--- INPUT Enclosed Below ---
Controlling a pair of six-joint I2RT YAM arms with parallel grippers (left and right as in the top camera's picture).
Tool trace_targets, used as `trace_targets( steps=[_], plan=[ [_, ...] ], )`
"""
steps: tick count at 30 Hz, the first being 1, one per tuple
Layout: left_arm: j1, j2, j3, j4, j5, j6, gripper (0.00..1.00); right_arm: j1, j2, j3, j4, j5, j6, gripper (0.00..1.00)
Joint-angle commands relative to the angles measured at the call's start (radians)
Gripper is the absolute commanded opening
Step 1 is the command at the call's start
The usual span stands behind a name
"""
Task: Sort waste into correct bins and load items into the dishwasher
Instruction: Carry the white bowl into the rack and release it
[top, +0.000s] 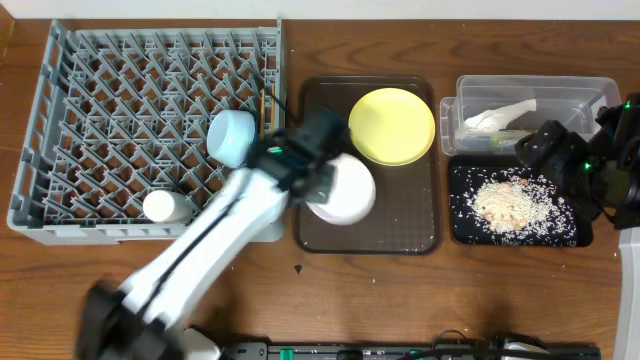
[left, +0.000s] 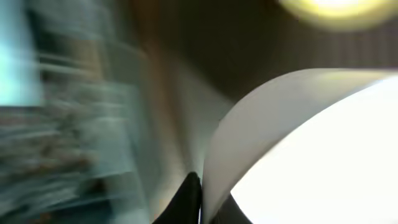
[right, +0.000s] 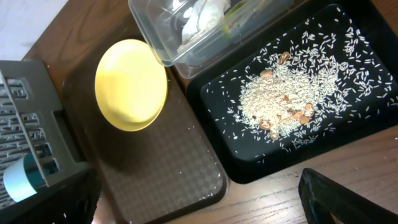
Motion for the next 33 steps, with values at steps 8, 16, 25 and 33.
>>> trace_targets(
  steps=[8, 16, 25, 33],
  plan=[
    [0.193, -0.154, 0.018, -0.107, -1.054, 0.035, 0.07, -0.003, 0.0, 0.012, 0.0, -0.001, -0.004, 0.99],
    [0.419, -0.008, 0.018, 0.047, -1.207, 0.197, 0.07, -0.003, 0.0, 0.012, 0.0, 0.0, -0.004, 0.99],
    [0.538, 0.19, 0.018, 0.259, -1.207, 0.325, 0.07, -0.003, 0.0, 0.012, -0.001, -0.001, -0.004, 0.99],
    [0.54, 0.306, 0.018, 0.356, -1.207, 0.326, 0.07, -0.003, 0.0, 0.012, 0.0, 0.0, -0.004, 0.99]
  ],
)
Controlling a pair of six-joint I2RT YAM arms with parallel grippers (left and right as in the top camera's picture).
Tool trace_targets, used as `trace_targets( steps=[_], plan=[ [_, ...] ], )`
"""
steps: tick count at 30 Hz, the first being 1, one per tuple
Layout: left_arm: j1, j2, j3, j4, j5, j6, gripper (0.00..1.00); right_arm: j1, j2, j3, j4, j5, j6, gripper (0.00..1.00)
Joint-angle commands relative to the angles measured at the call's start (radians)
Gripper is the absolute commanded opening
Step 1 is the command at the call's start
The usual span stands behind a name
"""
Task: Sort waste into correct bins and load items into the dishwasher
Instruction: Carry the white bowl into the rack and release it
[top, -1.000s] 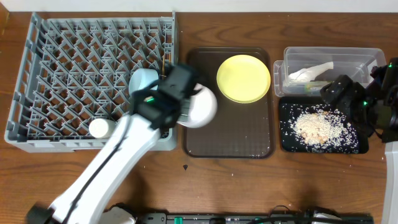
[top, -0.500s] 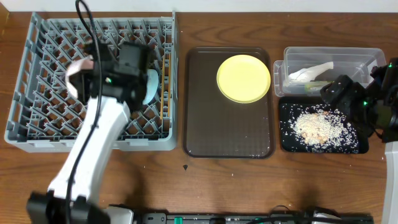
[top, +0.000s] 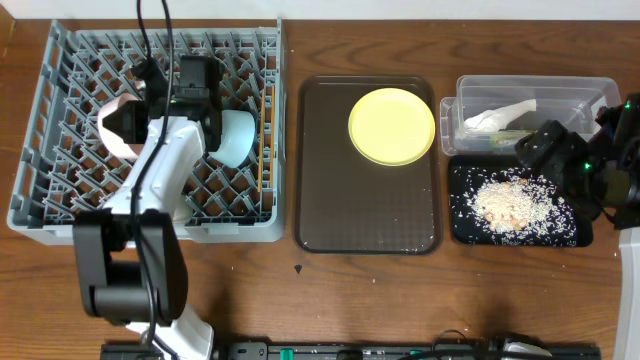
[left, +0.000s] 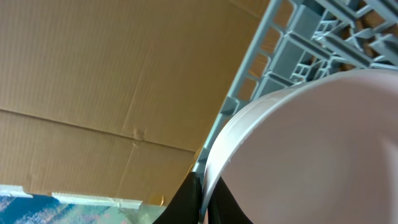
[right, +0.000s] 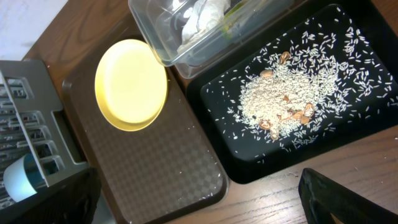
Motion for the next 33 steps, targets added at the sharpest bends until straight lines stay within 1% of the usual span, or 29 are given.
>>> trace_targets(
  steps=[1, 7, 15, 17, 19, 21, 23, 24, 27, 29, 33],
  plan=[
    [0.002, 0.037, -0.001, 0.017, -0.035, 0.006, 0.08, -0.003, 0.0, 0.012, 0.0, -0.001, -0.004, 0.99],
    [-0.011, 0.093, -0.002, 0.021, -0.026, 0.006, 0.07, -0.003, 0.0, 0.012, 0.0, -0.001, -0.004, 0.99],
    [-0.082, 0.1, -0.002, 0.04, -0.023, 0.006, 0.08, -0.003, 0.0, 0.012, 0.0, -0.001, -0.004, 0.99],
    [-0.094, 0.1, -0.002, 0.039, -0.024, 0.006, 0.14, -0.003, 0.0, 0.012, 0.0, -0.001, -0.004, 0.99],
    [-0.101, 0.1, -0.002, 0.038, -0.024, 0.006, 0.17, -0.003, 0.0, 0.012, 0.0, -0.001, -0.004, 0.99],
    [-0.11, 0.099, -0.002, 0.038, -0.024, 0.006, 0.28, -0.003, 0.0, 0.012, 0.0, -0.001, -0.004, 0.99],
    [-0.119, 0.099, -0.002, 0.037, -0.024, 0.006, 0.45, -0.003, 0.0, 0.012, 0.0, -0.001, -0.004, 0.99],
    [-0.125, 0.098, -0.002, 0.035, -0.024, 0.006, 0.5, -0.003, 0.0, 0.012, 0.0, -0.001, -0.004, 0.99],
    [-0.15, 0.094, -0.002, 0.035, -0.023, 0.003, 0.56, -0.003, 0.0, 0.012, 0.0, -0.001, -0.004, 0.99],
    [-0.173, 0.079, -0.001, 0.035, 0.003, -0.002, 0.56, -0.003, 0.0, 0.012, 0.0, -0.001, -0.004, 0.99],
    [-0.219, -0.002, -0.001, 0.016, 0.193, -0.006, 0.57, -0.003, 0.0, 0.012, 0.0, -0.001, -0.004, 0.99]
  ],
)
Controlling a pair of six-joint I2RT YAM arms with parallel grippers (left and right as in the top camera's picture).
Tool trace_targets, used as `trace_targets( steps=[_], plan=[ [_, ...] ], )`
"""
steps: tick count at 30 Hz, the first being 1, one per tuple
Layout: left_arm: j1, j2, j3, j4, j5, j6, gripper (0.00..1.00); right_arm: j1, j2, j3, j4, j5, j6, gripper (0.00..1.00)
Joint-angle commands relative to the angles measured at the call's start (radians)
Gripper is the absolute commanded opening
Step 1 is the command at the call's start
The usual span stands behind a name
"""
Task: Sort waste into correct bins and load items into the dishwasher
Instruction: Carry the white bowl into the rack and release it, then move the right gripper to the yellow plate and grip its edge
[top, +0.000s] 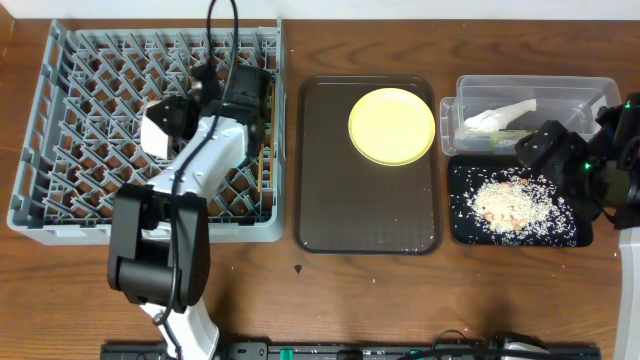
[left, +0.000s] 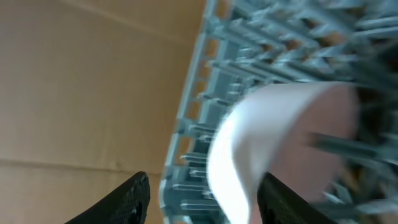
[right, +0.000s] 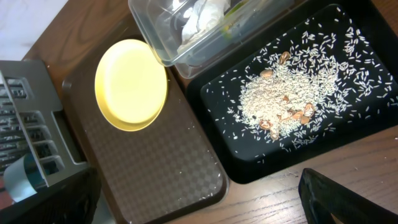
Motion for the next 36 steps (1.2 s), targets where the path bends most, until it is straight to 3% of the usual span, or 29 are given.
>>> trace_targets(
  steps=[1, 7, 16, 21, 25, 26, 28, 29, 32, 36],
  plan=[
    [-0.05, -0.115, 0.0, -0.021, 0.201, -0.036, 0.57, -0.003, 0.0, 0.012, 0.0, -0.001, -0.004, 0.99],
    [-0.071, -0.292, 0.0, -0.07, 0.393, -0.071, 0.61, -0.003, 0.0, 0.012, 0.0, -0.001, -0.004, 0.99],
    [-0.074, -0.658, 0.0, -0.263, 0.753, -0.242, 0.63, -0.003, 0.0, 0.012, 0.0, -0.001, -0.004, 0.99],
    [-0.074, -0.793, 0.0, -0.341, 0.919, -0.246, 0.64, -0.003, 0.0, 0.012, 0.0, -0.001, -0.004, 0.99],
    [-0.074, -0.836, 0.0, -0.38, 1.048, -0.246, 0.73, -0.003, 0.0, 0.012, 0.011, -0.032, -0.004, 0.99],
    [-0.074, -0.84, 0.0, -0.393, 1.067, -0.246, 0.73, -0.002, 0.0, 0.012, 0.021, -0.046, 0.0, 0.98],
    [-0.074, -0.842, 0.0, -0.422, 1.092, -0.246, 0.73, 0.016, 0.006, 0.011, 0.056, -0.148, -0.025, 0.84],
    [-0.074, -0.84, 0.0, -0.441, 1.091, -0.246, 0.73, 0.07, 0.017, 0.011, 0.077, -0.23, -0.087, 0.83],
    [-0.074, -0.84, 0.0, -0.447, 1.091, -0.246, 0.73, 0.224, 0.055, 0.011, 0.079, -0.174, -0.095, 0.83],
    [-0.074, -0.84, 0.0, -0.445, 1.091, -0.246, 0.73, 0.431, 0.138, 0.0, 0.075, 0.051, 0.13, 0.64]
  ],
)
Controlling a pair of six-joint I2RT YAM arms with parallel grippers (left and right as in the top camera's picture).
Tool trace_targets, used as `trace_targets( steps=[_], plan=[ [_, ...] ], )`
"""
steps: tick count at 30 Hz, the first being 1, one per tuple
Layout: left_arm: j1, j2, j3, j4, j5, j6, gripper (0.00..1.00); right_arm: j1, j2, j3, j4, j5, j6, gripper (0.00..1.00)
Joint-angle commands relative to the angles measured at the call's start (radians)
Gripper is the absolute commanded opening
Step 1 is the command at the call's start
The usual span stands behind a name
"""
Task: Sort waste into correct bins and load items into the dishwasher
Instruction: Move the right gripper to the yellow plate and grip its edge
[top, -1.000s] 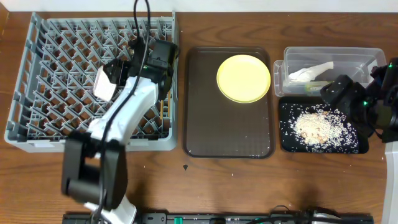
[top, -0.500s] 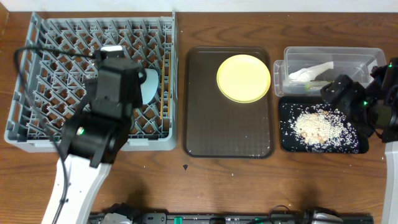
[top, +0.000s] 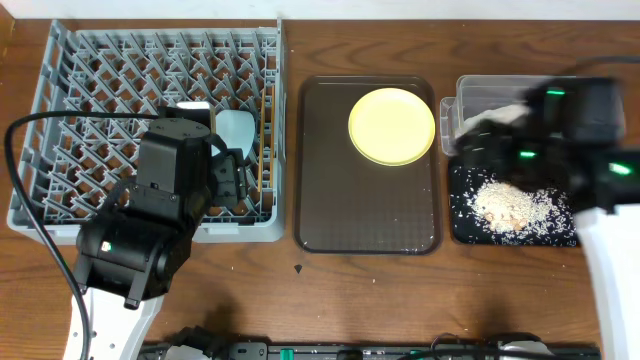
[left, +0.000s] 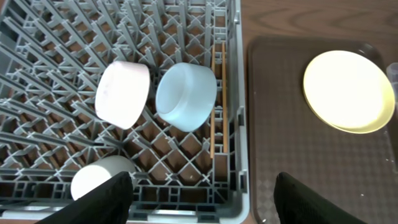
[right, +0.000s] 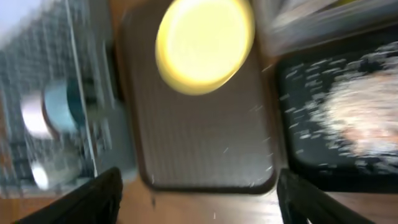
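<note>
A pinkish-white bowl (left: 122, 94) lies on its side in the grey dish rack (left: 237, 149), next to a light blue bowl (left: 185, 96). A white cup (left: 99, 179) stands near the rack's front. My left gripper (left: 205, 202) hangs open and empty above the rack's front right corner. The yellow plate (top: 392, 125) rests on the brown tray (top: 340, 200). My right gripper (right: 202, 199) is open and empty above the tray's front edge, its view blurred, with the yellow plate (right: 205, 40) ahead of it.
Wooden chopsticks (left: 214, 106) stand along the rack's right side. A clear bin (top: 520, 95) with white waste sits at the back right. In front of it is a black tray (top: 510, 212) of rice and food scraps. My right arm (top: 560, 120) hangs over these bins.
My left gripper was down in the rack beside the pinkish-white bowl; now it is raised and back over the rack's front right. My right arm, still before, has shifted left toward the brown tray.
My left gripper was shut on the white bowl over the brown tray. Then it held the bowl over the rack's left part. Then it stood open with the bowl in the rack. Now the bowl lies beside the blue bowl and both grippers are empty.
</note>
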Motion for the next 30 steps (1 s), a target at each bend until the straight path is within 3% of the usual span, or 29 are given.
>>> trace_targets(
  steps=[1, 8, 15, 21, 26, 30],
  plan=[
    [-0.001, -0.001, 0.001, -0.003, 0.021, -0.013, 0.73, 0.169, 0.084, -0.006, -0.002, 0.183, 0.23, 0.64],
    [-0.001, -0.001, 0.001, -0.029, 0.021, -0.013, 0.73, 0.353, 0.294, -0.021, 0.137, 0.397, 0.578, 0.77],
    [-0.001, -0.001, 0.001, -0.04, 0.021, -0.013, 0.73, 0.374, 0.529, -0.021, 0.319, 0.454, 0.616, 0.65],
    [-0.001, -0.001, 0.001, -0.04, 0.021, -0.013, 0.74, 0.37, 0.675, -0.021, 0.442, 0.467, 0.622, 0.61],
    [-0.001, -0.001, 0.001, -0.045, 0.021, -0.013, 0.73, 0.37, 0.745, -0.021, 0.459, 0.469, 0.656, 0.64],
    [-0.001, -0.001, 0.001, -0.051, 0.021, -0.013, 0.73, 0.37, 0.798, -0.021, 0.44, 0.439, 0.655, 0.49]
  ],
)
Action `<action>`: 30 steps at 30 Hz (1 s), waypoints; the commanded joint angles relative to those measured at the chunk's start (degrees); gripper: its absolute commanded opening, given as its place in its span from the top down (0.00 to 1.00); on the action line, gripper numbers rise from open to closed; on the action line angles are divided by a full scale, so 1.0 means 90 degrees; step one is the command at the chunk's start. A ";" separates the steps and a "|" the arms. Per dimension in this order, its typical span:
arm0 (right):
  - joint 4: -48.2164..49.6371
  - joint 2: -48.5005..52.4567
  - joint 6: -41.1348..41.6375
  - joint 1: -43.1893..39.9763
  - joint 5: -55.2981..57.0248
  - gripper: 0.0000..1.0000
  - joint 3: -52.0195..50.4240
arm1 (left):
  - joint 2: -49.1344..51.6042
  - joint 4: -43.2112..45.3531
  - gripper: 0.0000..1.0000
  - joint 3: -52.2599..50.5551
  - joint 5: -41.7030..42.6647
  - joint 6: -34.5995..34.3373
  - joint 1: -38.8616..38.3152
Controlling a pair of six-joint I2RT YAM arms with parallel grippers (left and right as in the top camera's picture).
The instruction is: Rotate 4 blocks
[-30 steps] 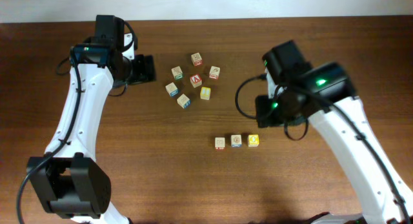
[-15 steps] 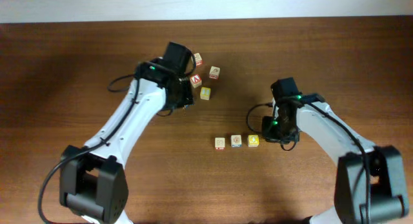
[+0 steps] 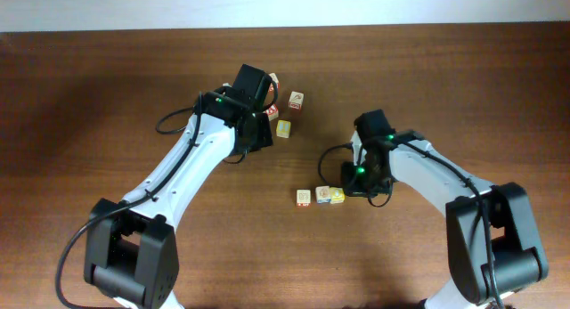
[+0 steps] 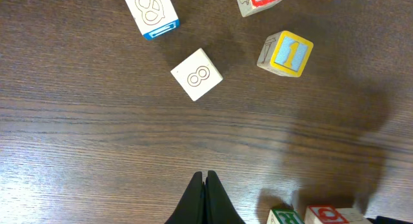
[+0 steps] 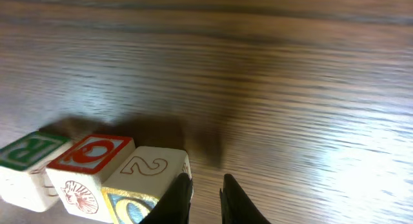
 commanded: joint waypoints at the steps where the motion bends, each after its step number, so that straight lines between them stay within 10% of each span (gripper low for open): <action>1: 0.0022 0.0017 0.0172 0.0119 -0.0058 0.82 -0.0027 | 0.0029 0.0015 0.99 -0.0061 -0.0070 -0.0066 -0.0010; 20: -0.1528 -0.0070 0.0219 0.0629 0.0114 0.67 0.2008 | 0.0029 0.0345 0.92 -0.0061 -0.1003 -0.0061 0.0131; 30: -0.0755 0.0595 0.2249 0.1600 0.1474 0.72 0.2040 | 0.0029 0.0442 0.94 -0.0061 -0.1117 -0.0061 0.0811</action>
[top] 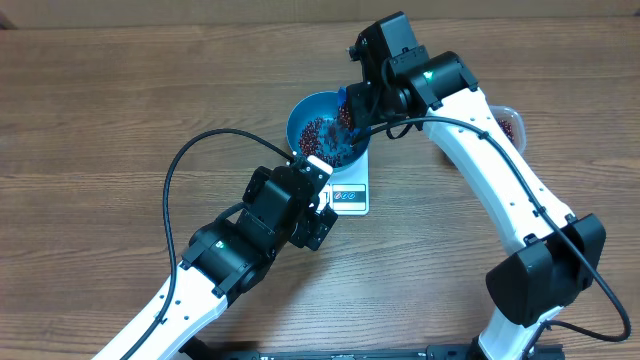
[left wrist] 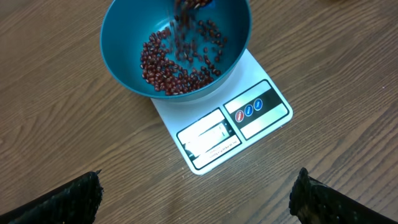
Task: Scoop item into bowl and weigh 150g on scale
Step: 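Tip the scoop with the right gripper to pour beans into the bowl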
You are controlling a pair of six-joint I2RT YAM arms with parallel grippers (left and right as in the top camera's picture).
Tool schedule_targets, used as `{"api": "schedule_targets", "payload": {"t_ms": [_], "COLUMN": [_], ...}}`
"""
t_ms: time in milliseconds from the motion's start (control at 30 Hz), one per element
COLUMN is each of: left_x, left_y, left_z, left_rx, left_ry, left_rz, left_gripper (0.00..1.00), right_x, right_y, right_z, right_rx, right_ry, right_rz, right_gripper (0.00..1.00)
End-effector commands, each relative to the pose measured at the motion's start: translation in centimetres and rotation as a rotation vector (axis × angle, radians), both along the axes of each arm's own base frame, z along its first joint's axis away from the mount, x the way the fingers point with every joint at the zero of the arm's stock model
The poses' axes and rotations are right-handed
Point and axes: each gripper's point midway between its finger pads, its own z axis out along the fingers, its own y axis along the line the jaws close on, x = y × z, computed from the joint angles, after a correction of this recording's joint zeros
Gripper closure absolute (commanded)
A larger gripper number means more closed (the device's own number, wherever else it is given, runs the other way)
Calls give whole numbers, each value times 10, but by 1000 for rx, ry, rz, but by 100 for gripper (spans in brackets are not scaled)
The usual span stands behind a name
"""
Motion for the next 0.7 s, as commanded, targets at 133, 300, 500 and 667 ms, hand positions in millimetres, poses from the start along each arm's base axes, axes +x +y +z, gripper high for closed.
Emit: {"api": "schedule_targets", "payload": {"t_ms": [133, 300, 500, 667], "left_x": [-1, -1, -1, -1], "left_y": [3, 3, 3, 3], "left_z": [0, 0, 0, 0], "left_rx": [-1, -1, -1, -1], "left_ry": [-5, -4, -5, -4], "left_rz": [12, 12, 12, 12], "left_gripper": [0, 0, 0, 1], "right_x": [1, -3, -7, -9], "right_y": [12, 18, 23, 26], "right_z": [20, 21, 23, 24], "right_rx": [-57, -118, -184, -209], "right_ry": [-97, -132, -172, -190], "right_rz": [20, 23, 23, 23], "right_gripper": [96, 96, 96, 96]}}
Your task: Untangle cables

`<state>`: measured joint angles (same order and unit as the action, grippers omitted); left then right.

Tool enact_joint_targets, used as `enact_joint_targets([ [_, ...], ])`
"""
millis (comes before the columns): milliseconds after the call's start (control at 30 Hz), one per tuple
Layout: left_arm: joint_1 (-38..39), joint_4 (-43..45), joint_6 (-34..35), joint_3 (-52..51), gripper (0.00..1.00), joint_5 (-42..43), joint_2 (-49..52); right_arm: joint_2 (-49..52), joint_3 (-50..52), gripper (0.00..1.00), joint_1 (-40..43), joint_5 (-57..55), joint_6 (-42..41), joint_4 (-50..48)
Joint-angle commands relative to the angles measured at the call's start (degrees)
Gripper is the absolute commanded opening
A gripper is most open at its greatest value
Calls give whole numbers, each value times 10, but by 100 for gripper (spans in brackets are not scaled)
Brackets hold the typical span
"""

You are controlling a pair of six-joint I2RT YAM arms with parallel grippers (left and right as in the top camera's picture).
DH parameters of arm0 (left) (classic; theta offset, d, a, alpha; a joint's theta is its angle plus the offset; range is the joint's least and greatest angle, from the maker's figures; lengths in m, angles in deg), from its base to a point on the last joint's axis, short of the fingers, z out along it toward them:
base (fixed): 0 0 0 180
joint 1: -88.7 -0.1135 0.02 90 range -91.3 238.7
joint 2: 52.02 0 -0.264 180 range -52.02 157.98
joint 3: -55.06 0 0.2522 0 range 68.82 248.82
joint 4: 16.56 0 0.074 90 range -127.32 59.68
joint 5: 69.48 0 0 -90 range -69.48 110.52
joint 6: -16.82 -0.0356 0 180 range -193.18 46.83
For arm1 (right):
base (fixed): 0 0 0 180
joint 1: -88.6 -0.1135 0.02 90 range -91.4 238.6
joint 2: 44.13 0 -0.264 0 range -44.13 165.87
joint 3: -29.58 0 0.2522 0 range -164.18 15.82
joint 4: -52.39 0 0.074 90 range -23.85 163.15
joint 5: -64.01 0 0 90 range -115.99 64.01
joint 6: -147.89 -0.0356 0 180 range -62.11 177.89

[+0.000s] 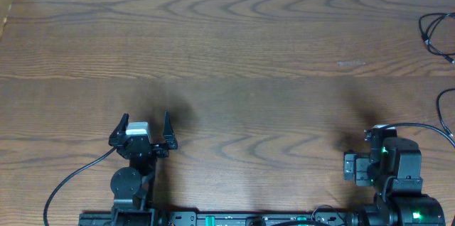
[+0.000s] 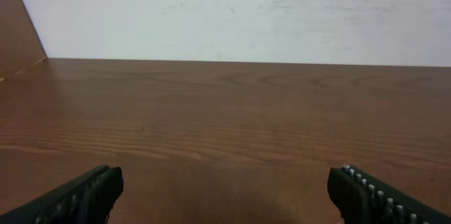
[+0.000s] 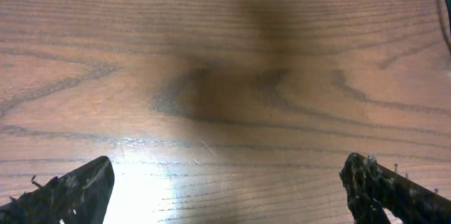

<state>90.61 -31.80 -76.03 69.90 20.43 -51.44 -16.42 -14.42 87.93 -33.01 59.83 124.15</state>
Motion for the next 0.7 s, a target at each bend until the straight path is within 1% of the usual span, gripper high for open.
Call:
enact_joint_targets([
  [0, -4, -26, -1, -9, 98, -3, -3, -12, 0, 99, -3, 14, 3, -13],
  [300, -4, -26, -1, -9, 98, -3, -3, -93, 0, 99, -3, 45, 3, -128],
  [467, -4, -26, -1, -9, 98, -3, -3, -112, 0, 99, -3, 47, 3, -203],
  [667, -4, -26, -1, -9, 98, -3, -3, -128, 3, 99, -3, 58, 3, -226],
])
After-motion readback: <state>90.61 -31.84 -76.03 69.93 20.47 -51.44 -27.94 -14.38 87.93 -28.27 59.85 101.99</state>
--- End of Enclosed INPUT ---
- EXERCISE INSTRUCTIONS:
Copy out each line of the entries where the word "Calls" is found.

- WRITTEN ANSWER:
Calls give whole numbers, each value times 10, but by 1000 for rx, ry, rz, but by 100 for gripper (spans in brackets are not scaled)
Calls give whole numbers, each value times 10, but by 100 for gripper (spans in brackets are not scaled)

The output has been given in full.